→ Directions for this task: Look at the entries below and restate word for word the lines from the first through the one that has "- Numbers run".

━━━ Material for this task

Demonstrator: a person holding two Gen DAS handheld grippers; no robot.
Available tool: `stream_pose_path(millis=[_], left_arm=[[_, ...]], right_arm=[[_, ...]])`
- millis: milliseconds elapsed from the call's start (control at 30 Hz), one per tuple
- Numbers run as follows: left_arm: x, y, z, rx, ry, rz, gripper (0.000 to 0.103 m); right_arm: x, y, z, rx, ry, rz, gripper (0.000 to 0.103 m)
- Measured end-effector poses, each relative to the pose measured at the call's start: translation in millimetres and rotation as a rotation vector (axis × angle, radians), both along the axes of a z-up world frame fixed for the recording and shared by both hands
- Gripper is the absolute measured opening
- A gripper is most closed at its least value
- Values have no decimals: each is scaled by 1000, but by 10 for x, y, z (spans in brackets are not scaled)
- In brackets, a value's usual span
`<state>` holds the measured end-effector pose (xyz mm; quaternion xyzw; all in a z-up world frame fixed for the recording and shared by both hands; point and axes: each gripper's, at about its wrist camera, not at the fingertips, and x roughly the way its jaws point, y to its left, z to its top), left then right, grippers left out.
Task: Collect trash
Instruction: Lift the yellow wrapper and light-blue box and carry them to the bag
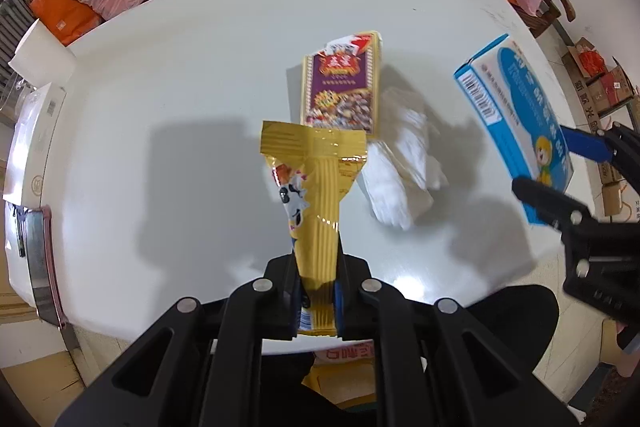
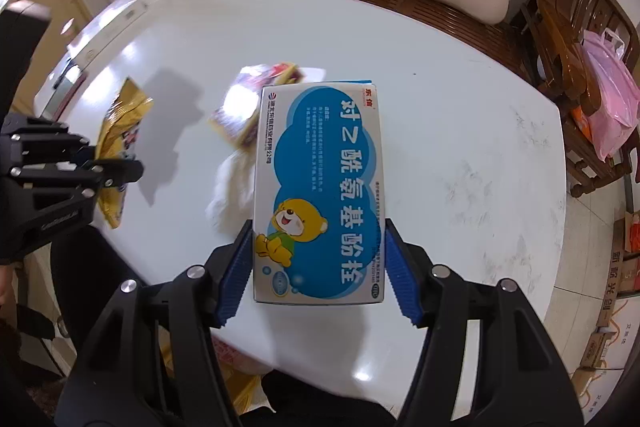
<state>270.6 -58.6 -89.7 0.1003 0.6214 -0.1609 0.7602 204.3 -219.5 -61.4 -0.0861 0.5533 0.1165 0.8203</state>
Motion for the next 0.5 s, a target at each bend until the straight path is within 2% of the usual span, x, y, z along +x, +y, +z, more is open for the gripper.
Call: stream_pose_path(millis=[133, 267, 500], left_arm=[[-294, 31, 103, -19, 0, -13, 12], [-513, 50, 95, -10, -9, -32, 12], [-860, 125, 70, -43, 3, -40, 12]], right_arm=[[-277, 87, 19, 6, -4, 23, 61], [-546, 190, -31, 8, 8, 45, 61], [-950, 333, -151, 15, 32, 74, 61]])
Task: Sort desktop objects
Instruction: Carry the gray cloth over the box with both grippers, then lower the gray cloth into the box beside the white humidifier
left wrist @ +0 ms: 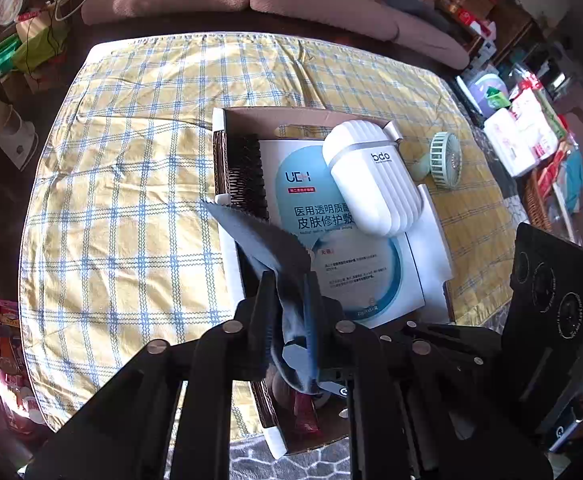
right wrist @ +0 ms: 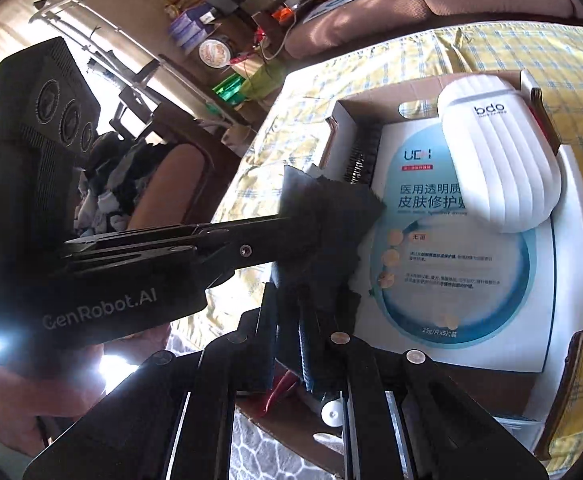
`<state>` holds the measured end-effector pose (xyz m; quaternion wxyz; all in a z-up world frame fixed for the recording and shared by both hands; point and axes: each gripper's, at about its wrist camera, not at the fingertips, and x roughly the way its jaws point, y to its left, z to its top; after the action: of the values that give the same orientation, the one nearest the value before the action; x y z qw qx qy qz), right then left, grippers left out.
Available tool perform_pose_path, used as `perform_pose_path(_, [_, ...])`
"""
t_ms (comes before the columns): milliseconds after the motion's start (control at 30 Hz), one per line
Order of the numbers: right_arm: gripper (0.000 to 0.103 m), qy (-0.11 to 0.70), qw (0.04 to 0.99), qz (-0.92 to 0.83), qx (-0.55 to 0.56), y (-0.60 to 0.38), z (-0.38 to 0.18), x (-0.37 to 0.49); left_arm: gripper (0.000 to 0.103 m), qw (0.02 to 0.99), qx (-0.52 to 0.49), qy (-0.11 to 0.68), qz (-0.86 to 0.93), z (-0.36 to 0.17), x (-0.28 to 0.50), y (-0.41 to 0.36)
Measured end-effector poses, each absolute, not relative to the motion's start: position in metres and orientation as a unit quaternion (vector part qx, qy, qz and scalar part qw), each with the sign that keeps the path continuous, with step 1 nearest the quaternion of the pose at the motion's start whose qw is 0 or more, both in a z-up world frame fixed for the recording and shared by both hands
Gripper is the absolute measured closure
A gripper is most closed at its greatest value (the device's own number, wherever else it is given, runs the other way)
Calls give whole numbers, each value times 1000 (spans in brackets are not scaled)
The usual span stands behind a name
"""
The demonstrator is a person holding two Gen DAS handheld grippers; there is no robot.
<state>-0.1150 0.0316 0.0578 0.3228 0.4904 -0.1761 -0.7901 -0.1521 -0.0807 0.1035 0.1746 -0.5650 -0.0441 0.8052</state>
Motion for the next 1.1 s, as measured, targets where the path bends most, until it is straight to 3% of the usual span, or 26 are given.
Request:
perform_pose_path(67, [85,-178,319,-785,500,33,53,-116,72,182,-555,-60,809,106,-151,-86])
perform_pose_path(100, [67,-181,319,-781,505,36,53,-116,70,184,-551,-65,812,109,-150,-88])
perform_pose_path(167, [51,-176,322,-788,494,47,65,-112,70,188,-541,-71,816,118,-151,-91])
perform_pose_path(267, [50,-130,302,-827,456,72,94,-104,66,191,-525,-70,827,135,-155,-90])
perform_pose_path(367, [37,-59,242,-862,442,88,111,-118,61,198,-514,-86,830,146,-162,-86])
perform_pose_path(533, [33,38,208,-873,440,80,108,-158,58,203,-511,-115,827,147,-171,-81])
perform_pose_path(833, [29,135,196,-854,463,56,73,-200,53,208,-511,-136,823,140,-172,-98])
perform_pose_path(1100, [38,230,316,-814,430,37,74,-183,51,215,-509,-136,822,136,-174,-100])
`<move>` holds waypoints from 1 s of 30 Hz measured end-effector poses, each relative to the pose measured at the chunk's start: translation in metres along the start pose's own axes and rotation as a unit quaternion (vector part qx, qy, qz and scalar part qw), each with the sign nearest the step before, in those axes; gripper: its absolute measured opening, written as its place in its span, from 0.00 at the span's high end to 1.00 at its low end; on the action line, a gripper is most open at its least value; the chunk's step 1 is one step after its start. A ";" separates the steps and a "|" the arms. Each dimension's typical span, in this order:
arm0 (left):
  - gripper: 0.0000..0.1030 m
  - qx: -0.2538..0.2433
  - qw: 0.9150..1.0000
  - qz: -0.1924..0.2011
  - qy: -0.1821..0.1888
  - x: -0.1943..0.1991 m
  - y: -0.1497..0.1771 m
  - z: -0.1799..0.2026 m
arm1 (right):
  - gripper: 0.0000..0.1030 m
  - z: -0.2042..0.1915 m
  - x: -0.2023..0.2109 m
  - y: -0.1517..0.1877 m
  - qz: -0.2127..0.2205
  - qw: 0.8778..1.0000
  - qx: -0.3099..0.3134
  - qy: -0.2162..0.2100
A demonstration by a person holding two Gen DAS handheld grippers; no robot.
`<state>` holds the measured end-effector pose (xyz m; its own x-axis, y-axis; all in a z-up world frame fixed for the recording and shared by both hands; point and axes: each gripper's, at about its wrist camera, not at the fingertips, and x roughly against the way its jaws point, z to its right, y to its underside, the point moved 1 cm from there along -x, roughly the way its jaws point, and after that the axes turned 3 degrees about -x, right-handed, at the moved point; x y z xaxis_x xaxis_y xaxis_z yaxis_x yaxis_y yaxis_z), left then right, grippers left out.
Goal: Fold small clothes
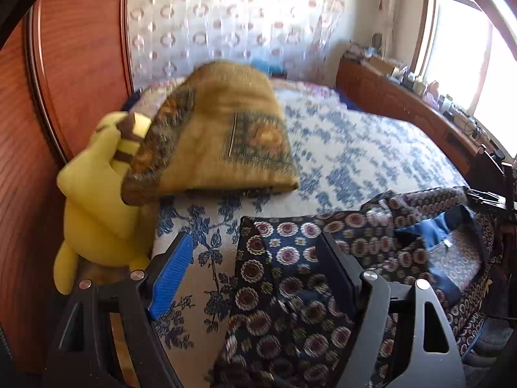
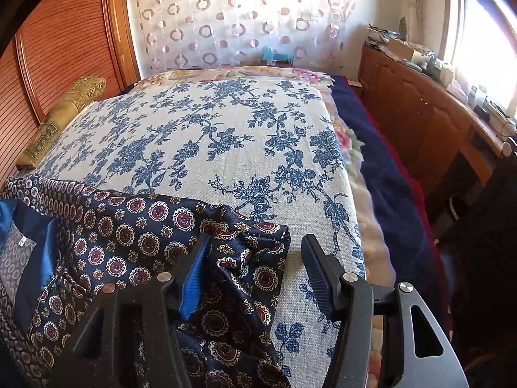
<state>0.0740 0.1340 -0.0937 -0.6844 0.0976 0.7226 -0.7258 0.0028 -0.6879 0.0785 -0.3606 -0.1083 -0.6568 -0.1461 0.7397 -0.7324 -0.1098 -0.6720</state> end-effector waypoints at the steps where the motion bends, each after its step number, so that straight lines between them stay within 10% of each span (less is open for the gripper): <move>1: 0.23 0.005 1.000 -0.011 0.004 -0.007 0.000 -0.003 | 0.43 0.001 0.000 0.000 0.000 1.000 0.000 -0.001; 7: 0.29 0.022 0.998 -0.053 0.026 -0.031 0.001 -0.005 | 0.43 0.001 0.000 0.000 0.000 1.000 0.001 -0.001; 12: 0.75 0.030 0.996 -0.071 0.049 -0.039 0.005 -0.004 | 0.43 0.002 -0.001 -0.001 -0.006 1.000 0.006 -0.007; 17: 0.95 0.019 0.996 -0.063 0.065 -0.030 0.000 0.004 | 0.90 -0.004 0.003 -0.002 -0.022 0.998 0.026 -0.047; 30: 0.96 -0.002 0.985 0.163 0.064 0.134 -0.066 0.035 | 0.95 -0.026 0.158 -0.060 0.169 0.981 0.080 -0.053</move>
<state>0.0282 0.1121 0.0508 -0.8662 0.2181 0.4497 -0.4693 -0.0457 -0.8819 0.0143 -0.3516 0.0493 -0.8288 -0.3013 0.4714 -0.4326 -0.1892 -0.8815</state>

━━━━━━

→ Task answer:
Demonstrator: a person holding two Gen DAS handheld grippers; no robot.
Available tool: `stream_pose_path(millis=[_], left_arm=[[_, ...]], right_arm=[[_, ...]])`
- millis: milliseconds elapsed from the call's start (control at 30 Hz), one per tuple
- Numbers run as follows: left_arm: x, y, z, rx, ry, rz, gripper (0.000 to 0.103 m); right_arm: x, y, z, rx, ry, rz, gripper (0.000 to 0.103 m)

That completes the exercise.